Recorded data:
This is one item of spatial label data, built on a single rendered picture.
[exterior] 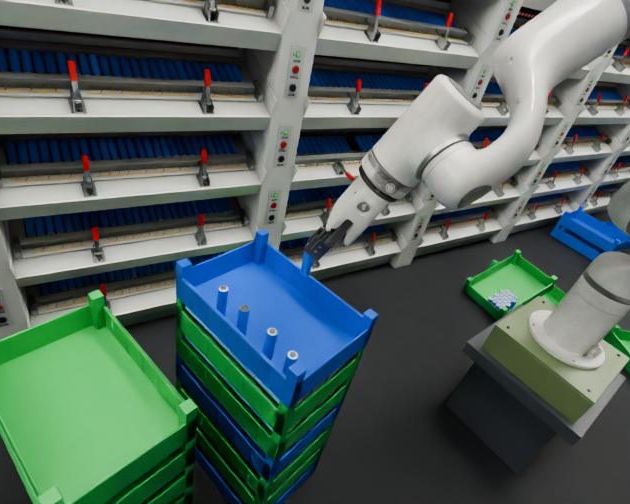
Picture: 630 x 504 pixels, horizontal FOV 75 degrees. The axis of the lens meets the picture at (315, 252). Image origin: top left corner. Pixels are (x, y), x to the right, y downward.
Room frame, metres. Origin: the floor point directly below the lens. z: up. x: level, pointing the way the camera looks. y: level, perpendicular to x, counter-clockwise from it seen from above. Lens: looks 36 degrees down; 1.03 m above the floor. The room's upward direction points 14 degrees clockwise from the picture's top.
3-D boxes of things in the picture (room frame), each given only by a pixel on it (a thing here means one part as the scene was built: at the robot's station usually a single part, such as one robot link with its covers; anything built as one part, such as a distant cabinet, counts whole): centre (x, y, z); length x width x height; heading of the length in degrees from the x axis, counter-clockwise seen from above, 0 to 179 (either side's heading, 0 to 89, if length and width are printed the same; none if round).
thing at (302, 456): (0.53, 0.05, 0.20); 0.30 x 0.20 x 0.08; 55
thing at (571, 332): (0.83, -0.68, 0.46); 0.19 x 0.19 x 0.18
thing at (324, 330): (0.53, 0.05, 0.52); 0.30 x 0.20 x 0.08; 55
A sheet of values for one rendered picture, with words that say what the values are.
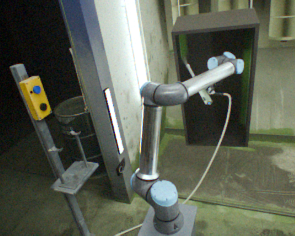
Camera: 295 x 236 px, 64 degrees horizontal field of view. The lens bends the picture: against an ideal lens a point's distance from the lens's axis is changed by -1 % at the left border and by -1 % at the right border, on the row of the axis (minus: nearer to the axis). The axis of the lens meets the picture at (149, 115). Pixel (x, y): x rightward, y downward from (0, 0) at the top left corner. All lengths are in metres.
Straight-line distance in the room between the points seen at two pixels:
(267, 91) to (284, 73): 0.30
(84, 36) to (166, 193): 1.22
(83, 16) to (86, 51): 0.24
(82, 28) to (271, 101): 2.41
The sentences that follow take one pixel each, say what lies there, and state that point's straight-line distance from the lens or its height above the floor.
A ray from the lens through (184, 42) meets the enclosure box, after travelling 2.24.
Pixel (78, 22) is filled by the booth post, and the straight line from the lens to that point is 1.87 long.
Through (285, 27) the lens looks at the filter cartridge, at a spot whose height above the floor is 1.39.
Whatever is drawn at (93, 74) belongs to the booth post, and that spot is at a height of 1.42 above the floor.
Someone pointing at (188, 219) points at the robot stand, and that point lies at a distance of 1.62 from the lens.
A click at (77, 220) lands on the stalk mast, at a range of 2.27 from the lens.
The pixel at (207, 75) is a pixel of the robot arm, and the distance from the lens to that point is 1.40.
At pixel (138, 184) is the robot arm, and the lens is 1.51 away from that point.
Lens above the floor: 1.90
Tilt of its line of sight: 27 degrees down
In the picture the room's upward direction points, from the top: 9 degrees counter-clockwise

• [WORK TASK] Up to and including the line that holds "(267, 91) to (284, 73): 0.30", restate word for word each line of the records from their start, and only those lines, leaving out the pictures.

• [TASK RESULT]
This is one item of spatial label data, built on a single rendered picture.
[exterior] 
Picture: 630 x 504 pixels, horizontal FOV 75 degrees. The axis of the lens meets the picture at (315, 252). Image origin: top left corner. Pixels are (x, y), x to the right, y downward.
Room frame, metres. Origin: the floor point directly below the lens. z: up. x: level, pointing the way the camera looks. y: level, perpendicular to x, counter-clockwise from it seen from above. Lens: looks 36 degrees down; 1.03 m above the floor. The room's upward direction points 14 degrees clockwise from the picture's top.
3-D boxes of things in the picture (room frame), each given only by a pixel on it (a thing here means one part as the scene was built: at the robot's station usually a single part, such as one robot link with its covers; anything built as one part, such as a distant cabinet, counts whole): centre (x, y, z); length x width x height; heading of the length in degrees from the x axis, counter-clockwise seen from above, 0 to 179 (either side's heading, 0 to 89, if length and width are printed the same; none if round).
thing at (302, 456): (0.53, 0.05, 0.20); 0.30 x 0.20 x 0.08; 55
thing at (571, 332): (0.83, -0.68, 0.46); 0.19 x 0.19 x 0.18
thing at (324, 330): (0.53, 0.05, 0.52); 0.30 x 0.20 x 0.08; 55
A sheet of values for one rendered picture, with words that say what the values are.
Camera: 295 x 236 px, 64 degrees horizontal field of view. The lens bends the picture: against an ideal lens a point's distance from the lens's axis is changed by -1 % at the left border and by -1 % at the right border, on the row of the axis (minus: nearer to the axis). The axis of the lens meets the picture at (149, 115). Pixel (x, y): x rightward, y downward from (0, 0) at the top left corner. All lengths are in metres.
Straight-line distance in the room between the points seen at two pixels:
(267, 91) to (284, 73): 0.30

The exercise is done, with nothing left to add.